Technology; like money, can't change physics. Just like when you hit a ball;
what goes up must come down.

While looking at the graphs, consider that the personal computer and the
internet were invented in the 70s. We went to the moon then too.

Virtually nothing in technology has changed since the 80s.

------
Grimm1
I think this article is trying to make something out to be more than it
actually is. Debt financing is a specific vehicle that can be used tactically
for a relatively mature business (Series A area +) with predictable revenue
for specific growth I do not see it as this magical solution to the current
issues of VC capital because alignment is often really out of wack in the
early-stages before established product-market fit with high dilution and
higher investor leverage.

In a mature business investors and founders are likely to be more aligned
anyway because the founder's model has been working and has some length of
history and predictability with regards to forecasting further growth and
outcomes.
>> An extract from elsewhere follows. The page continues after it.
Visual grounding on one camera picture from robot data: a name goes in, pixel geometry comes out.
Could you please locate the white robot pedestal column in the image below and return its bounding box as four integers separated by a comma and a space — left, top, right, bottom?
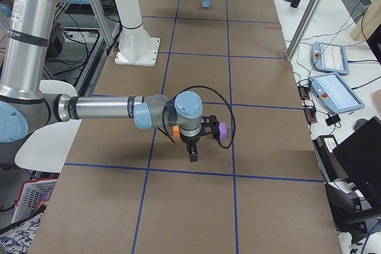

To put it plainly while you can get screwed in the later stages
you're much more likely to get screwed in the early stages of running a
company.

With that in mind, one of the main benefits, as stated in the article that the
debt investment is not dilutive, is still nice at the later stages but I
wouldn't say people should exclusively decide to go with debt based on that
reason alone because the largest dilution (and by consequence chance to be
screwed) typically happens in the earlier rounds (unless you're getting bailed
out) anyway.

------
alecjaco
It's been here since the beginning?

"Apple received its first big investment, a guaranteed bank loan of $250,000
from Mike Markkula in 1977 (the equivalent of over $1.1 million)"
[https://www.cnbc.com/2020/02/06/steve-wozniak-on-steve-
jobs-...](https://www.cnbc.com/2020/02/06/steve-wozniak-on-steve-jobs-
personality-shift-as-apple-co-founder.html)

also vc covenants etc?

------
corford
Can't find it now but I remember reading about a recently launched Seedcamp or
Point Nine portfolio company that is doing this for B2C SaaS companies I
think. You let them plug into your stripe metrics etc. and they then give you
debt based financing (using AI/algos to determine amount and rate based on
your numbers: churn, growth, recurring revenue etc.)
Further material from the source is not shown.